The Long Island Rail Road has informed unions that probationary employees will be fired if they go on strike, according to documents obtained by Newsday.

LIRR union leaders have suggested the move, which they called a “troubling” threat, could be illegal, and an MTA board member criticized it as an escalation of tactics during negotiations.

Kelli Coughlin, the LIRR’s senior deputy chief of labor relations, in a memo to LIRR employees Tuesday, advised probationary employees that they "are required to report to work, regardless of the Union's strike," which could come as soon as Saturday, if the MTA and the unions don’t reach a contract agreement.

The memo “threatens” that the probationary employees’ failure to show up for work during a strike “may result in your termination.”

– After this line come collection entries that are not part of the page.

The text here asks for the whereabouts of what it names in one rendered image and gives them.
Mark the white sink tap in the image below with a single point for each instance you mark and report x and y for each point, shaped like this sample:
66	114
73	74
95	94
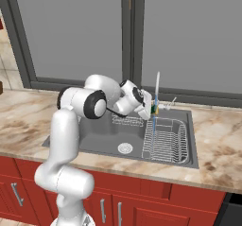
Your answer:
158	83

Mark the grey framed window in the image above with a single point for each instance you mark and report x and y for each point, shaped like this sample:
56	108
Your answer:
78	31

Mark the grey sink basin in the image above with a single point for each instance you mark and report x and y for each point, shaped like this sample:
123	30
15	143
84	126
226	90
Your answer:
107	135

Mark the blue water stream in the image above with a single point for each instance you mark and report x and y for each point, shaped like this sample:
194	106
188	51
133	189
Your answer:
153	125

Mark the black dishwasher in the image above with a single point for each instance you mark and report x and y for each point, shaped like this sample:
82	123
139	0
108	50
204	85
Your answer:
231	211

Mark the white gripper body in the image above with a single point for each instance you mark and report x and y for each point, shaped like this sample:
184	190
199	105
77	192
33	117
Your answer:
145	105

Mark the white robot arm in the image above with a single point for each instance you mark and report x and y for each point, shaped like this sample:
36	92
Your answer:
64	135

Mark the green and yellow sponge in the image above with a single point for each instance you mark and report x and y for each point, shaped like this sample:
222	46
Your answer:
154	109

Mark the round silver sink drain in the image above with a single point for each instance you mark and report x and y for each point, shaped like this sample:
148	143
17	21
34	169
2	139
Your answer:
125	147

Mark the red cupboard door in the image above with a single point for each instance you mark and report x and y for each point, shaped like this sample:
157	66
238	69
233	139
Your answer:
164	215
94	209
9	204

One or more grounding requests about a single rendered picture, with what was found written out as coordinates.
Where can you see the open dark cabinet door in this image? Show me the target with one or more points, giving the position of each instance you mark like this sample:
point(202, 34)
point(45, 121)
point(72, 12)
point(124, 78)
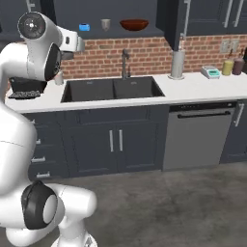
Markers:
point(47, 9)
point(170, 22)

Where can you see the open dark wall cabinet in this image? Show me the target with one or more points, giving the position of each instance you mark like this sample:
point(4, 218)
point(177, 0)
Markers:
point(96, 13)

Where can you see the red-brown bowl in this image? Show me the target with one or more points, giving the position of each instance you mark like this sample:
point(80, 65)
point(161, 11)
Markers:
point(134, 24)

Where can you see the black double sink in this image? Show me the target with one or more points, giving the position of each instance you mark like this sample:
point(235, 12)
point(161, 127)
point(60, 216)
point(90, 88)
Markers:
point(112, 89)

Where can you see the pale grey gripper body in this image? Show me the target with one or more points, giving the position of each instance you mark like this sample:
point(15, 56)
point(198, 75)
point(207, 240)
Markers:
point(80, 44)

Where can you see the blue small bowl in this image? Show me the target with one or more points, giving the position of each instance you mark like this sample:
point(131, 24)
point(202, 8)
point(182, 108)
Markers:
point(84, 27)

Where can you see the dark metal tap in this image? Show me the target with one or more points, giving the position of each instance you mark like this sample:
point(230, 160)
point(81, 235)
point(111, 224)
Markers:
point(124, 64)

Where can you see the grey drinking glass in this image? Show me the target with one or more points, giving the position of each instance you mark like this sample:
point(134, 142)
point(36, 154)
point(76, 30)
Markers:
point(105, 24)

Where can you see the dark wall cabinet run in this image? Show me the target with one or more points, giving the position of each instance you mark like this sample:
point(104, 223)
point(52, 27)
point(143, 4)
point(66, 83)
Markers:
point(212, 16)

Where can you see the white teal kitchen scale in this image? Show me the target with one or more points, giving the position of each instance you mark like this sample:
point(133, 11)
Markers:
point(210, 72)

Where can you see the dark false drawer front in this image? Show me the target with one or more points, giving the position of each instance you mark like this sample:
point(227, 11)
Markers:
point(112, 115)

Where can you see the maroon jar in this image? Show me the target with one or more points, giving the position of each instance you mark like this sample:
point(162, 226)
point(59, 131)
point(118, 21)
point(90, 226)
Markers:
point(238, 66)

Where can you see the small grey cup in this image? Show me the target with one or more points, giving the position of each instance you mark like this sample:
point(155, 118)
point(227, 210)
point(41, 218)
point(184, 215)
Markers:
point(59, 78)

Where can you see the dark narrow base cabinet door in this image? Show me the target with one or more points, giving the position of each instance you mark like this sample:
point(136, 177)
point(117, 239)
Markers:
point(233, 141)

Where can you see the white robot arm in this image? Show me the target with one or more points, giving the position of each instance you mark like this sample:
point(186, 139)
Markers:
point(16, 151)

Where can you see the grey dishwasher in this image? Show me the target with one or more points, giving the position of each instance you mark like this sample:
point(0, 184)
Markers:
point(196, 141)

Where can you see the yellow jar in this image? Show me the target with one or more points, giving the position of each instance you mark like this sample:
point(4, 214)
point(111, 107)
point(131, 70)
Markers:
point(227, 68)

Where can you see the grey wall socket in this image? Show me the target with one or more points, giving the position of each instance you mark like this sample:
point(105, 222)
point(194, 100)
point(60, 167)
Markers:
point(230, 46)

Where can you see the black countertop appliance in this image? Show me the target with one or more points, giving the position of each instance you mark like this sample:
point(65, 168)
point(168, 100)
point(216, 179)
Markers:
point(27, 87)

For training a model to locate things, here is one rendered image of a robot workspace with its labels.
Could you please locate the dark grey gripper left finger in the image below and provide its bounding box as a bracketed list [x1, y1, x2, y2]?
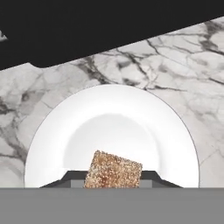
[39, 170, 88, 189]

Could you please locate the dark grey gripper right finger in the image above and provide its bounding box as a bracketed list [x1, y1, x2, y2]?
[139, 170, 184, 189]

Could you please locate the white saucer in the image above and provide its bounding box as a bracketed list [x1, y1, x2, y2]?
[24, 84, 200, 189]

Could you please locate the black hob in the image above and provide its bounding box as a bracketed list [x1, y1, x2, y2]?
[0, 0, 224, 71]

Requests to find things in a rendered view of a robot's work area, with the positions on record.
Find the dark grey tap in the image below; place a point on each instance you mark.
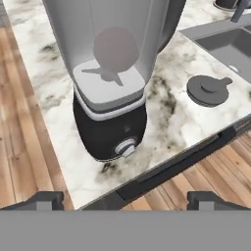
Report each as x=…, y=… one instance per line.
x=240, y=10

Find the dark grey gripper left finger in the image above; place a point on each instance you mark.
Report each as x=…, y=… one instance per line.
x=45, y=200

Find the black blender with clear jug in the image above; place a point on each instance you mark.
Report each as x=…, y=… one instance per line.
x=111, y=81

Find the grey sink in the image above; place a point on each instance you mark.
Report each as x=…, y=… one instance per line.
x=225, y=45

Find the dark round pot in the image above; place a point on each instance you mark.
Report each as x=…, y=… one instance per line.
x=225, y=3

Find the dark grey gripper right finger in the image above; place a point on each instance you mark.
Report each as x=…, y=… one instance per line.
x=203, y=200

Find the dark grey blender lid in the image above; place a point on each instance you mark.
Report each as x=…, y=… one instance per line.
x=208, y=90

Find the black dishwasher front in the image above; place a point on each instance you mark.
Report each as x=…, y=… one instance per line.
x=176, y=165

In a letter to MTA managers Wednesday, the heads of the five LIRR unions called the memo “especially troubling given the inherently vulnerable status of probationary employees and the obvious chilling effect the memorandum is intended to produce … If you are asserting a lawful basis for taking such action, please provide it to us.”

MTA spokespersons did not immediately respond to requests for comment about the letter. MTA Board Member Marc Herbst, who represent Suffolk County, said that, while MTA management “has a right to self-help, as well” during a contract impasse, any talk of firing employees would be “going nuclear.”

“I don’t think it’s healthy as part of negotiations to be talking about those types of actions at this point.”